Take every line from the data that has the word "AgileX" in it.

*** Input data ***

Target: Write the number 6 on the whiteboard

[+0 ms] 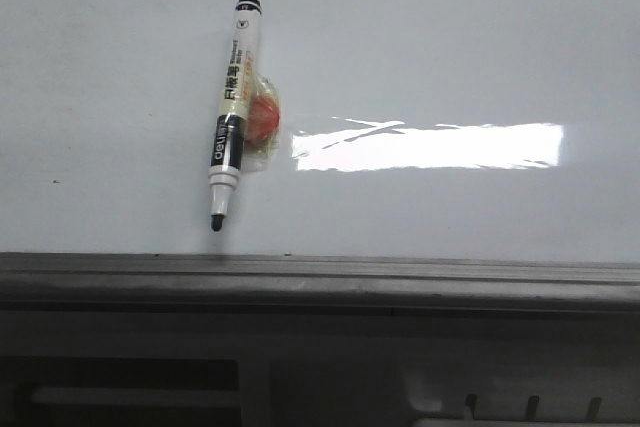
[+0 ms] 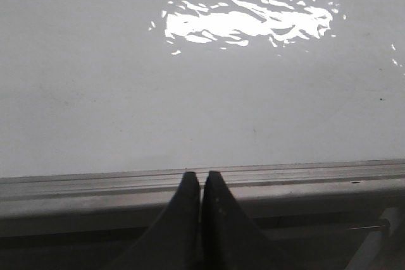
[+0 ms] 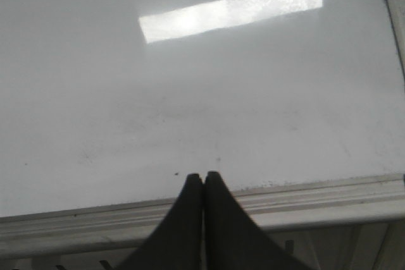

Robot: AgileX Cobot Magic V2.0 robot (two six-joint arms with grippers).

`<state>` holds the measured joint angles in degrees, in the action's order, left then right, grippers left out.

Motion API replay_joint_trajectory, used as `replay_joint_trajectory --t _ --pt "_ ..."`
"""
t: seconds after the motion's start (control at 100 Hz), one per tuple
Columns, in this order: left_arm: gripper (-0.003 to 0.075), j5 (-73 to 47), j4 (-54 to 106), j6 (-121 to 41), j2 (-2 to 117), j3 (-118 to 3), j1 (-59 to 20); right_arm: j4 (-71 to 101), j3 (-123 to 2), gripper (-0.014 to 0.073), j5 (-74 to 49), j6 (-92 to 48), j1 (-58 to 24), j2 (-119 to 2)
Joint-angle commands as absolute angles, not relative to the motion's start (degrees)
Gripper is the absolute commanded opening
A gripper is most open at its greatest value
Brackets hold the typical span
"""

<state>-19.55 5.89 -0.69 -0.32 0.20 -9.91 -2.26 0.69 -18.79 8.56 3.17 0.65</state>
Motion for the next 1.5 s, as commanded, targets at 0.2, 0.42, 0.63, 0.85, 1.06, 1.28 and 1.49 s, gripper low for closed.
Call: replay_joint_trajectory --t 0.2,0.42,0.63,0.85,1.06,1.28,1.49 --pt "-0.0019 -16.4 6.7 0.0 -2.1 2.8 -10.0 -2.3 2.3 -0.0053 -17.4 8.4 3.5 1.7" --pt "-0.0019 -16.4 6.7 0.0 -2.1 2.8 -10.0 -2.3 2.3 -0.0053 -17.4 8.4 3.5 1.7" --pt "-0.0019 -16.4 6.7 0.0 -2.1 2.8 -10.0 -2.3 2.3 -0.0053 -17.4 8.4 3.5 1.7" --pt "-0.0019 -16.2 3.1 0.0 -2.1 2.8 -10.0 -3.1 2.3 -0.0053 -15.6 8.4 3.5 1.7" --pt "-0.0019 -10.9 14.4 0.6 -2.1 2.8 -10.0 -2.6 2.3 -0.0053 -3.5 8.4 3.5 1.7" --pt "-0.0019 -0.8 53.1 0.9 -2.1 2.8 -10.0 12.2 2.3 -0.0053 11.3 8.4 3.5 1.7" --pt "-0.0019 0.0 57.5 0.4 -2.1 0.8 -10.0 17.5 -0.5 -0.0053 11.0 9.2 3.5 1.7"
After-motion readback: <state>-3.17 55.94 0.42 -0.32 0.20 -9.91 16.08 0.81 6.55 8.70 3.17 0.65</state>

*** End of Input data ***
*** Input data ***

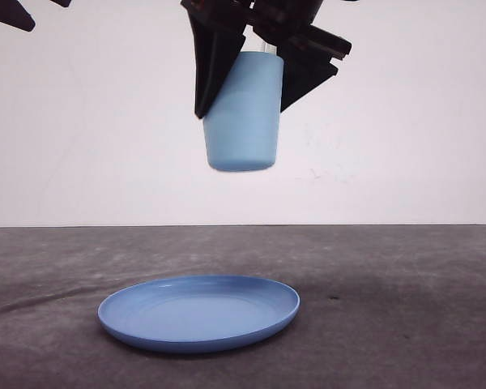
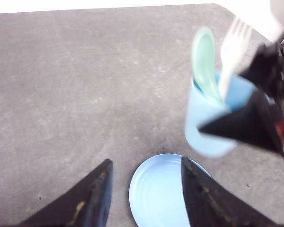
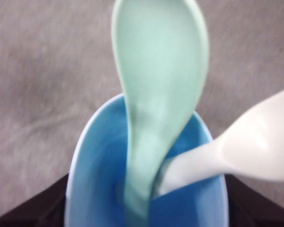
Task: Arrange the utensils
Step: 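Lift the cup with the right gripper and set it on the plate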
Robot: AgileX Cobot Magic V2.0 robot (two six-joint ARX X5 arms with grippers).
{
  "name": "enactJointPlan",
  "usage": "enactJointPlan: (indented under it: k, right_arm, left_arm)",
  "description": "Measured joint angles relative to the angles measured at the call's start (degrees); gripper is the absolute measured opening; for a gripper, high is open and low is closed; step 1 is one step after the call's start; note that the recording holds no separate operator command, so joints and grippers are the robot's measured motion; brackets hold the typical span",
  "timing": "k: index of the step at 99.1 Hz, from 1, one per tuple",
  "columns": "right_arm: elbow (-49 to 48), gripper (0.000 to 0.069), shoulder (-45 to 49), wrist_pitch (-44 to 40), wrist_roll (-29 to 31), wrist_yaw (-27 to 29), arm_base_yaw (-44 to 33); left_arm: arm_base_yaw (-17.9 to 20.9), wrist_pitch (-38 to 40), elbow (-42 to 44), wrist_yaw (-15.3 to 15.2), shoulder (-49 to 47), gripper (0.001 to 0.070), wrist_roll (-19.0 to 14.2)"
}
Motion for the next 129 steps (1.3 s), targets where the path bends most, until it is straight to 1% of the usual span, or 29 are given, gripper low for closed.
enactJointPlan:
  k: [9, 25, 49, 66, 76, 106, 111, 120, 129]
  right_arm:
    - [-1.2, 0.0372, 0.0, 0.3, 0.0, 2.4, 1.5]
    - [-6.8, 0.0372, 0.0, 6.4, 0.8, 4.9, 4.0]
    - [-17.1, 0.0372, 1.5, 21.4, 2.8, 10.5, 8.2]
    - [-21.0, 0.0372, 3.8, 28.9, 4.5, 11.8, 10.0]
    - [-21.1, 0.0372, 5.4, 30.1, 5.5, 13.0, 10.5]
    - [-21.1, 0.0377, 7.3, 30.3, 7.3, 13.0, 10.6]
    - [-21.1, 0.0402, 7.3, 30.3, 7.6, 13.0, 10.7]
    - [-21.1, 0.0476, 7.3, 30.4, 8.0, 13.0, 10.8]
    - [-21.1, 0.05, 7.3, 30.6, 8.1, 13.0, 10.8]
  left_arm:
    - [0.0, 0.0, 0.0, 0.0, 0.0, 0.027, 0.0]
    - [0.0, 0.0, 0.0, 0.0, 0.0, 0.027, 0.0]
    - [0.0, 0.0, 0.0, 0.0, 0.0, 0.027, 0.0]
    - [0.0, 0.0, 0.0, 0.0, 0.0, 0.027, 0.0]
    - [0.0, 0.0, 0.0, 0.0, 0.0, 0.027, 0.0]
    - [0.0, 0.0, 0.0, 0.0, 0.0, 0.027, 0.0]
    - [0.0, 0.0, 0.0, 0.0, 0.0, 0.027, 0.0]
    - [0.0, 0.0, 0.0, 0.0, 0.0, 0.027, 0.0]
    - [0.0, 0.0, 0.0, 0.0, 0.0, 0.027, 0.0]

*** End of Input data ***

» **Answer below**
Robot: AgileX Cobot Magic V2.0 robot (two six-joint arms with grippers).
Robot: AgileX Cobot Magic V2.0 robot (two six-joint ARX X5 arms with grippers).

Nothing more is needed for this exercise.